# Can I use Monolight setup w/Nikon D3100?



## Penman61 (Apr 23, 2013)

I can't figure out if I can set up my Nikon D3100 with a wired connection to one or more Monolights.  This is for indoor/studio work (examples of my work here.)  

It probably goes without saying that I don't know anything about working with/hooking up a Monolight set-up, so any basic help appreciated. 

- Tom


----------



## Mach0 (Apr 23, 2013)

Wireless triggers or PC adaptor


----------



## Derrel (Apr 23, 2013)

*Nikon AS-15*...."accessory shoe"...model 15 I suppose...it slides into the hotshoe and provides the PC connection for the wired cord you wish to use. Flashzebra.com sells generics. I've had one for years, since I shot corded studio flash from about 1986 to 2006. I actually preferred using the AS-15 and having the PC cord hooked up at the pentaprism, rather than on the left front side of the body!!!


----------



## tirediron (Apr 23, 2013)

I'm curious; why do you specifically want a wired connection?  Most people are looking for just the opposite.


----------



## Penman61 (Apr 23, 2013)

Thanks, Derrel and Mach0

Tirediron, using actual cables sounded less complicated (and expensive) than wireless.  This setup would only ever be used in my studio, where managing cables isn't (yet) a problem.  

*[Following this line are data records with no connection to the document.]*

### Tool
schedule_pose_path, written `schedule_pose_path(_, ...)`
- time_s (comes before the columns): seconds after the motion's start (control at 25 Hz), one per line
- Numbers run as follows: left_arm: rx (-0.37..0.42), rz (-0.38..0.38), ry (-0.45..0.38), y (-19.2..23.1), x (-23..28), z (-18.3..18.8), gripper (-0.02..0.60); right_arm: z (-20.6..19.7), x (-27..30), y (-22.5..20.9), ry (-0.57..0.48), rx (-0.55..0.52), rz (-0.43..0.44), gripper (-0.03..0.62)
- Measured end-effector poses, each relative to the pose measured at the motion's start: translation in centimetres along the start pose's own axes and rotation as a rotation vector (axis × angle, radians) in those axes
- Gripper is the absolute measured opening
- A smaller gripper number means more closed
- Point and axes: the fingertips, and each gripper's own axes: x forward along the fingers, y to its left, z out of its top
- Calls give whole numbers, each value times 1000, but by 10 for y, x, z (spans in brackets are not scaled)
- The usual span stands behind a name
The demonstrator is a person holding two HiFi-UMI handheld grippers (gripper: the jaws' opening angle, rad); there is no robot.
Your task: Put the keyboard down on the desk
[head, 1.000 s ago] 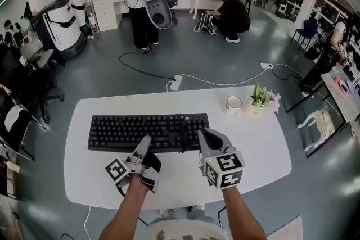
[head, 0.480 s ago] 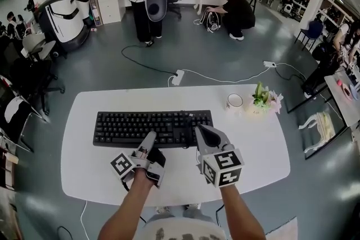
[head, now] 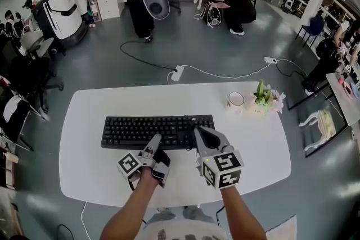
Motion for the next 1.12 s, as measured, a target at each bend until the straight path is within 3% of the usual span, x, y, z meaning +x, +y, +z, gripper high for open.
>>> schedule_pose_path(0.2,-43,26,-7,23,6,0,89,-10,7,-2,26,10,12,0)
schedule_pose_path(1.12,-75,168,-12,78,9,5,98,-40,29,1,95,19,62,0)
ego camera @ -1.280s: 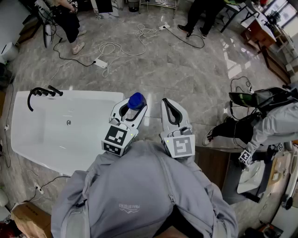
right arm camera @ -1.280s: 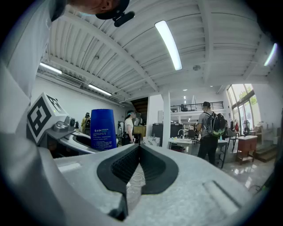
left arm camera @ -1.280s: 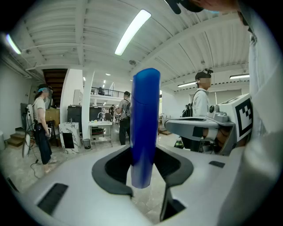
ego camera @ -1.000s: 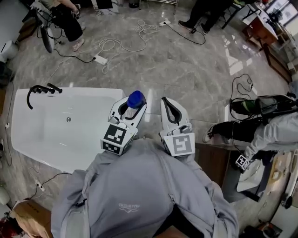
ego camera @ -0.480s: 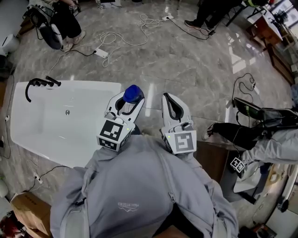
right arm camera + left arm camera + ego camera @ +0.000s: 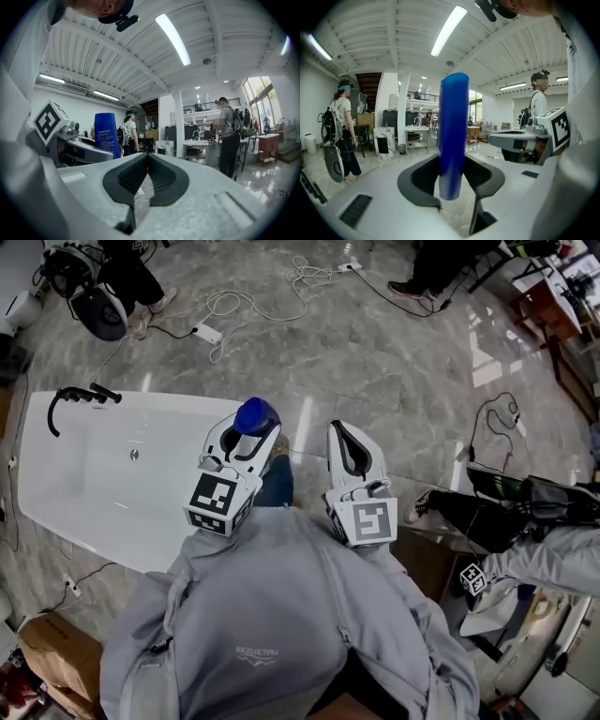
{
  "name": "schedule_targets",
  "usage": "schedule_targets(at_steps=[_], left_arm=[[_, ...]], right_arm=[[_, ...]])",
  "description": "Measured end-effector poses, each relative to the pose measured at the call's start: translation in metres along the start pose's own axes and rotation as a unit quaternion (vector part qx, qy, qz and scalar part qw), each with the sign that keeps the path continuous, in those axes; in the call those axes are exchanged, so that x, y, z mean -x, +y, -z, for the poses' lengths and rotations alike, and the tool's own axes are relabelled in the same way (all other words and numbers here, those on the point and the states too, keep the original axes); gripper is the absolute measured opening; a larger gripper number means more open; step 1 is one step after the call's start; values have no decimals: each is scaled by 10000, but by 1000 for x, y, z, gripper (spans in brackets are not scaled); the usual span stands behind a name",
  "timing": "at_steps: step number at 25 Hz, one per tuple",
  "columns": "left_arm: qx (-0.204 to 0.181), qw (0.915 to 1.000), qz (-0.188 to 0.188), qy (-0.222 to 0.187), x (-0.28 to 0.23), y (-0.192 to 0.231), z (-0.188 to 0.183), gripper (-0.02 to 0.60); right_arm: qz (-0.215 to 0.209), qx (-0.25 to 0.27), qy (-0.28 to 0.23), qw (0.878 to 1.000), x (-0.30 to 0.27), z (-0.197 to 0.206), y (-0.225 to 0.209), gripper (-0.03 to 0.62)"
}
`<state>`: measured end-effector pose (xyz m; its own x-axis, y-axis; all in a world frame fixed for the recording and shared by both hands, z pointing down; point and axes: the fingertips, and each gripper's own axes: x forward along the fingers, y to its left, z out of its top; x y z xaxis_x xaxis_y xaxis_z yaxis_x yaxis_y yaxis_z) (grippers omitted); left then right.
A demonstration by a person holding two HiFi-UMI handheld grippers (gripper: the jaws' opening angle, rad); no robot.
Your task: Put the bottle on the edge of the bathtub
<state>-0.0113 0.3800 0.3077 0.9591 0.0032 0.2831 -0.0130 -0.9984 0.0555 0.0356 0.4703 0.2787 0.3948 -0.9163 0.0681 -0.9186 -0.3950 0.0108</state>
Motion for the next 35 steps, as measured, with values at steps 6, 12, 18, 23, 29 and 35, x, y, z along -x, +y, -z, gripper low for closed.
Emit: schedule_targets(at_steps=[6,12,18,23,29,35], left_arm=[[-23,10000,10,-90,-35,33,-5,156],[9,9998,-37,-185,-75,79,-23,156],[-105,9992,-169,-351,-106,126,-34,155],[-65,9991,-246,-332,-112,162,-37,156],[68,9969,-692,-374,-105,193,-34,156],[319,9896,-1374,-293,-88,231,-20,156]], right_arm=[[-64,3,165,9998,-47,8,-22,3],[-254,127,146,9995,-119,-1,-42,3],[-477,142,94,9987,-180,-8,-52,3],[-701,223,5,9973,-221,-16,-45,3],[-1251,289,51,9917,-257,-12,-23,3],[-2009,306,3,9791,-306,-14,8,3]])
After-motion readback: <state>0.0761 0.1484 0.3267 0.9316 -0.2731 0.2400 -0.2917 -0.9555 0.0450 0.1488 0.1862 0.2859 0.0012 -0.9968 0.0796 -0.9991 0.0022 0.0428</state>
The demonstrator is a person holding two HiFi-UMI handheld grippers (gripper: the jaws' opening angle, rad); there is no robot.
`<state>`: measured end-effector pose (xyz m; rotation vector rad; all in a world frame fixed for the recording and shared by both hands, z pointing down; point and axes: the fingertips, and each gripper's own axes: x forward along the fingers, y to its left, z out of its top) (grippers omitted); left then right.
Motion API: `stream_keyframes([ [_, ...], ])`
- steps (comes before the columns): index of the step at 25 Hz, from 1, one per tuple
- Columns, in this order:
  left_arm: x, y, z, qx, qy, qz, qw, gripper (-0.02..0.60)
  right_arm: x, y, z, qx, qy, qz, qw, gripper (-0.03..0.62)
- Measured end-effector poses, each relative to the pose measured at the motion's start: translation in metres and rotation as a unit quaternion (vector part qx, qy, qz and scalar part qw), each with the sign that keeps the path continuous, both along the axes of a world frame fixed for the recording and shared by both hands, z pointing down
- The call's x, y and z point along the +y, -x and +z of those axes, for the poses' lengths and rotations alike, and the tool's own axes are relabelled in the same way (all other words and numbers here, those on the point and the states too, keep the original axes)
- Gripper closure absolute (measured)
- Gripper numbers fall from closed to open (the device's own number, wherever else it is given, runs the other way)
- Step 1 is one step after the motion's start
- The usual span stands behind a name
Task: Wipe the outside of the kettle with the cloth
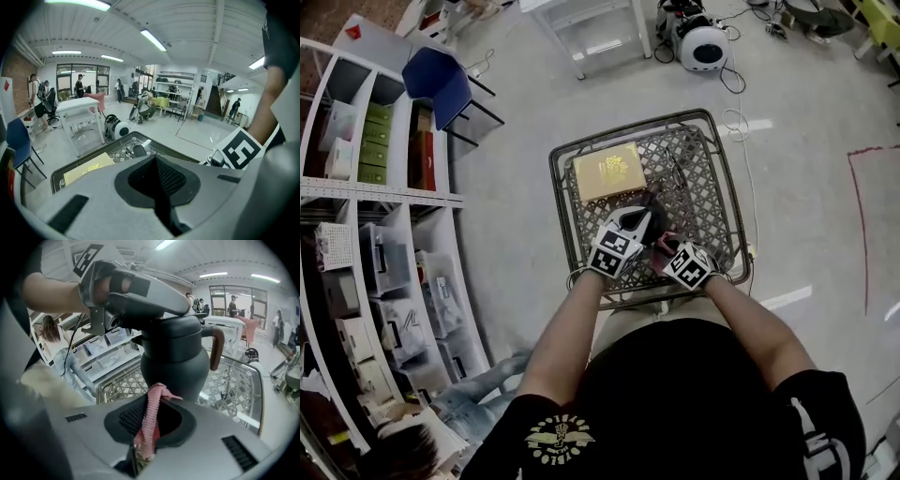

But as I said, I don't know what I'm talking about, so perhaps wireless, if not much more expensive/complicated, would work for me.  What are the wireless advantages besides cablelessness?


----------



## Josh66 (Apr 23, 2013)

Penman61 said:


> What are the wireless advantages besides cablelessness?



You have to admit that this alone is a pretty big advantage...  Nothing to trip over and knock over a light stand, your light placement won't be limited by the length of your cable, etc...

If you need more advantages than that, the first one that comes to my mind is that a transmitter and a few receivers will occupy far less space in your kit.  Faster set-up/clean-up.  Nearly unlimited range...


----------



## tirediron (Apr 23, 2013)

Penman61 said:


> Thanks, Derrel and Mach0
> 
> Tirediron, using actual cables sounded less complicated (and expensive) than wireless. This setup would only ever be used in my studio, where managing cables isn't (yet) a problem.
> 
> But as I said, I don't know what I'm talking about, so perhaps wireless, if not much more expensive/complicated, would work for me. What are the wireless advantages besides cablelessness?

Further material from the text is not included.